China also steals sensitive U.S. defense technology to fuel President Xi Jinping’s aggressive plan to make China the world’s foremost military power.
Ratcliffe also explained that China has targeted “several dozen members of Congress and congressional aides” in a major “influence campaign.”
Continued Ratcliffe:
Consider this scenario: A Chinese-owned manufacturing facility in the U.S. employs several thousand Americans. One day, the plant’s union leader is approached by a representative of the Chinese firm. The businessman explains that the local congresswoman is taking a hard-line position on legislation that runs counter to Beijing’s interests — even though it has nothing to do with the industry the company is involved in — and says the union leader must urge her to shift positions or the plant and all its jobs will soon be gone.
The union leader contacts his congresswoman and indicates that his members won’t support her re-election without a change in position.

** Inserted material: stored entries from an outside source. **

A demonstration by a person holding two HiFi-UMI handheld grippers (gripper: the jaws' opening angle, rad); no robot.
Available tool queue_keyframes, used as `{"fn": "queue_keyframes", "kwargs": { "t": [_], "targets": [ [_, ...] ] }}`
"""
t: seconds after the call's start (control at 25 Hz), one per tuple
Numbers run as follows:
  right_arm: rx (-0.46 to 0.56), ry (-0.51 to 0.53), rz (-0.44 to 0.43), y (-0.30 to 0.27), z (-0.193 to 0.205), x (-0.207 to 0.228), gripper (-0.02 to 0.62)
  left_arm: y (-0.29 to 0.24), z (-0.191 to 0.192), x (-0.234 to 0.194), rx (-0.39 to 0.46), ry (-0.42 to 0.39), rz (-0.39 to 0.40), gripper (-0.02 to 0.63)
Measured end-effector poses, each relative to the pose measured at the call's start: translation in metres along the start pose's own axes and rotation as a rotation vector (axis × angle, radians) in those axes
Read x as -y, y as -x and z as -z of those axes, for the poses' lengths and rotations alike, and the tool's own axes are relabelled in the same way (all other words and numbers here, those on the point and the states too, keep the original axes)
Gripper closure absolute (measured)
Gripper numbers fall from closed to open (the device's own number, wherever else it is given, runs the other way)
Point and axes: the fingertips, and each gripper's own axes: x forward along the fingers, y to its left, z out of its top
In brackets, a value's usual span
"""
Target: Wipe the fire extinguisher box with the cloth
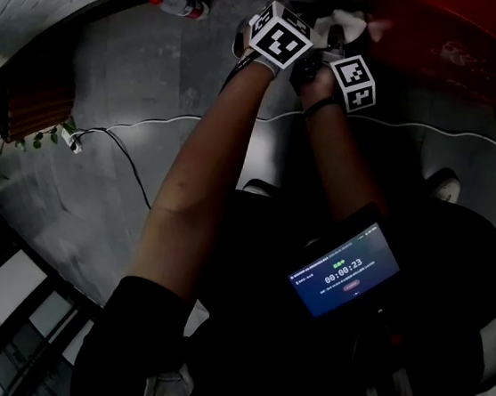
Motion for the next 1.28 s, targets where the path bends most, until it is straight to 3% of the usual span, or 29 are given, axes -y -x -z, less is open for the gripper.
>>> {"fn": "queue_keyframes", "kwargs": {
  "t": [0.28,0.4,0.52,0.68,0.88,1.04,1.28],
  "targets": [
    [-0.186,0.403,-0.283,0.053,0.021,-0.133,0.509,0.088,-0.029,-0.033,0.174,0.073,-0.163,0.606],
    [-0.230,0.540,-0.379,0.093,0.021,-0.180,0.509,0.143,-0.033,-0.049,0.208,0.159,-0.270,0.606],
    [-0.301,0.672,-0.526,0.138,0.027,-0.239,0.509,0.204,-0.063,-0.057,0.306,0.243,-0.345,0.606],
    [-0.375,0.816,-0.683,0.207,0.025,-0.301,0.509,0.272,-0.109,-0.028,0.393,0.203,-0.350,0.606],
    [-0.407,0.923,-0.833,0.286,-0.002,-0.371,0.509,0.365,-0.166,0.014,0.538,0.233,-0.384,0.606],
    [-0.373,1.022,-0.901,0.326,-0.047,-0.422,0.509,0.414,-0.226,0.040,0.637,0.175,-0.398,0.606],
    [-0.328,1.179,-0.876,0.344,-0.127,-0.470,0.509,0.446,-0.306,0.078,0.724,0.114,-0.381,0.606]
  ]
}}
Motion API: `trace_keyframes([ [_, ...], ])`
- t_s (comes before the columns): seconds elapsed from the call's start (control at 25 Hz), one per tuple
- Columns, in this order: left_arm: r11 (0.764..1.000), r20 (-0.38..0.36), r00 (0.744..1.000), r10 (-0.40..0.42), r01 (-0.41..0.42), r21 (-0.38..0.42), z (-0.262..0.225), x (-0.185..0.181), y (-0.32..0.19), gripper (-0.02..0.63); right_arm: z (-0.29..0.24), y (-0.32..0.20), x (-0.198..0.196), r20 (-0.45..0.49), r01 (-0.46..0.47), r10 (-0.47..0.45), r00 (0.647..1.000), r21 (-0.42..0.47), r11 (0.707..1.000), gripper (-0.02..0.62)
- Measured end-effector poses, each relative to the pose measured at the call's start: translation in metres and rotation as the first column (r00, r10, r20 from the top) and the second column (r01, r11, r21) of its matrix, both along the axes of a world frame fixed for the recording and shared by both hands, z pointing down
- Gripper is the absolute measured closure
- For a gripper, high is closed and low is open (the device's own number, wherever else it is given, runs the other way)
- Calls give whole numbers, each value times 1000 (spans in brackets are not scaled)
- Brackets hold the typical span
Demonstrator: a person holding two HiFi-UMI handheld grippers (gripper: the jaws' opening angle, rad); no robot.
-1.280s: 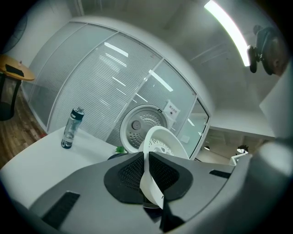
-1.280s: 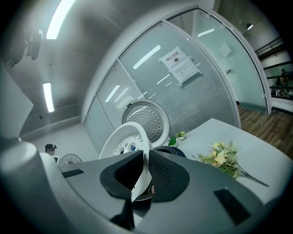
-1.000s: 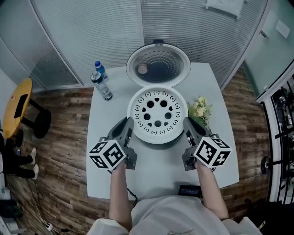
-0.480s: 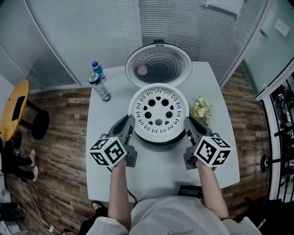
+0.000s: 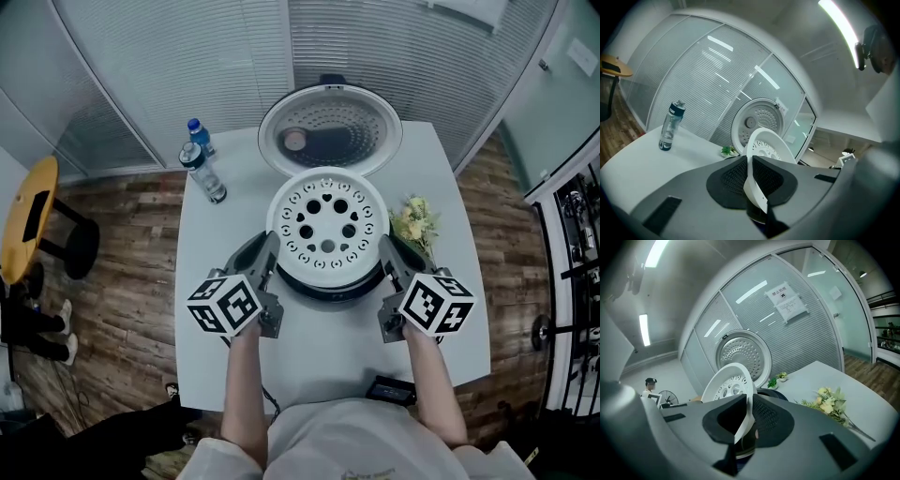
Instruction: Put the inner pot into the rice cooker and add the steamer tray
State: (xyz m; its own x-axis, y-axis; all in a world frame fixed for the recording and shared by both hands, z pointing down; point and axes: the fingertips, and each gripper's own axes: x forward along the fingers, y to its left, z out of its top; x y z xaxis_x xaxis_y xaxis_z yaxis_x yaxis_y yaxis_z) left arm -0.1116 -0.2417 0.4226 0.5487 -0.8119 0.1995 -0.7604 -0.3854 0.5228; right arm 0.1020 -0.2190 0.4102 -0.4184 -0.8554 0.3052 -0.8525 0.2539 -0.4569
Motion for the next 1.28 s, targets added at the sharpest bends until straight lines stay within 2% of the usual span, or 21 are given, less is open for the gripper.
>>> trace_keyframes([
  [0.72, 998, 71, 997, 14, -10, -57, 19, 3, -16, 568, 21, -13, 0, -44, 4, -7, 999, -68, 998, 541],
  [1.04, 998, 136, 990, 20, -12, -65, 25, 5, -23, 563, 27, -21, -2, -158, 28, -38, 987, -68, 997, 531],
  [1.28, 998, 213, 977, 29, -15, -66, 32, 7, -24, 549, 33, -23, -2, -227, 49, -64, 972, -70, 996, 523],
])
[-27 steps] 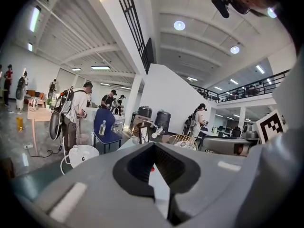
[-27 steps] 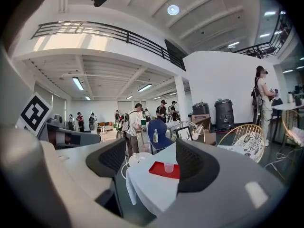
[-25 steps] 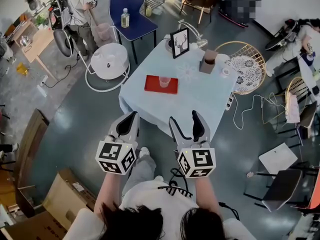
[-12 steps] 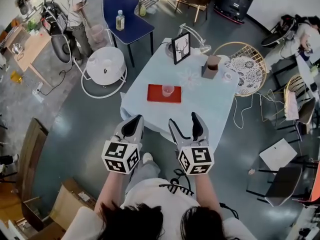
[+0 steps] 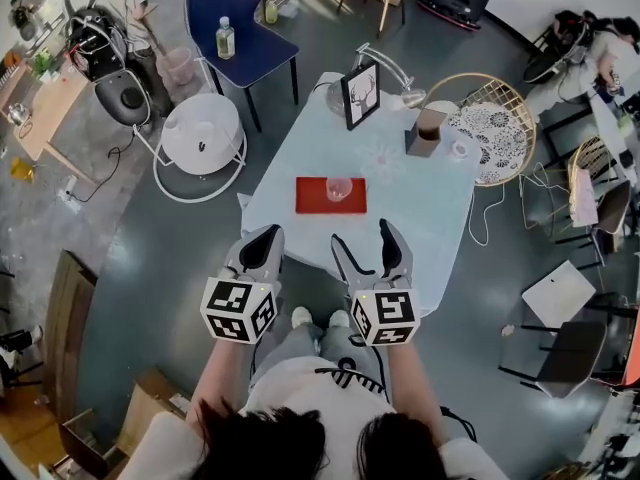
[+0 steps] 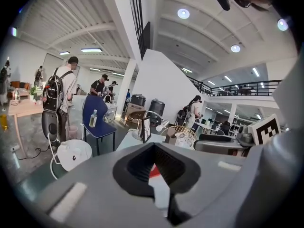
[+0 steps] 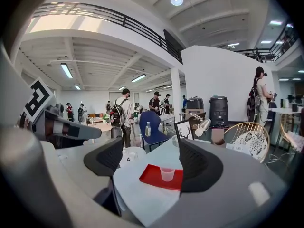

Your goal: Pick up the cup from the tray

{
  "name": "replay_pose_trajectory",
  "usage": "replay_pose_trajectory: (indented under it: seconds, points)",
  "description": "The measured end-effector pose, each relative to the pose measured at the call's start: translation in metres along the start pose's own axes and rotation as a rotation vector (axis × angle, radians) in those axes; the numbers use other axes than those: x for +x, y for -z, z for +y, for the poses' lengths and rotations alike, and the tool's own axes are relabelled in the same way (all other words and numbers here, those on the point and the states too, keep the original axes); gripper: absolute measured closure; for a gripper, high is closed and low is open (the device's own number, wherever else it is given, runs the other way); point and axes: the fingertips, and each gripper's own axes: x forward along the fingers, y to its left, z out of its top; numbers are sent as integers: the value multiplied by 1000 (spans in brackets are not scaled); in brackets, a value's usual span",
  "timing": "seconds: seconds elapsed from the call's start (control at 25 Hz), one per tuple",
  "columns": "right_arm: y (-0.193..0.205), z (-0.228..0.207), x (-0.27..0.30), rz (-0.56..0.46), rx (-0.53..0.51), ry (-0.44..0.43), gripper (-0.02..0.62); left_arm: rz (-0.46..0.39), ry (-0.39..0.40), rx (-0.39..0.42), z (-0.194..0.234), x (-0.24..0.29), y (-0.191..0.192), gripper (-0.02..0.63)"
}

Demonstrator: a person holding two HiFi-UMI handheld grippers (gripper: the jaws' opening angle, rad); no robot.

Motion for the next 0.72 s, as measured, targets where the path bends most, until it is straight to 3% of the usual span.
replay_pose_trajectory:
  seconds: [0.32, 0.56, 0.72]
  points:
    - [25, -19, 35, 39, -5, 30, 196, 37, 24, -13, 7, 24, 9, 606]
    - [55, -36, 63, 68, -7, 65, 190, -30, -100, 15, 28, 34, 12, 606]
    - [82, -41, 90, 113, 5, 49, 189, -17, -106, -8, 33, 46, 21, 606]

He tells himself he’s protecting his members, but in that moment he’s doing China’s bidding, and the congresswoman is being influenced by China, whether she realizes it or not.
Ratcliffe wrote that China’s effort to control Congress greatly exceeds that of Russia and other foreign powers.
But China’s sedulous effort to work with unscrupulous legislators also explains something: its zeal to get in bed with Hunter Biden, son of the “President-elect” of the United States.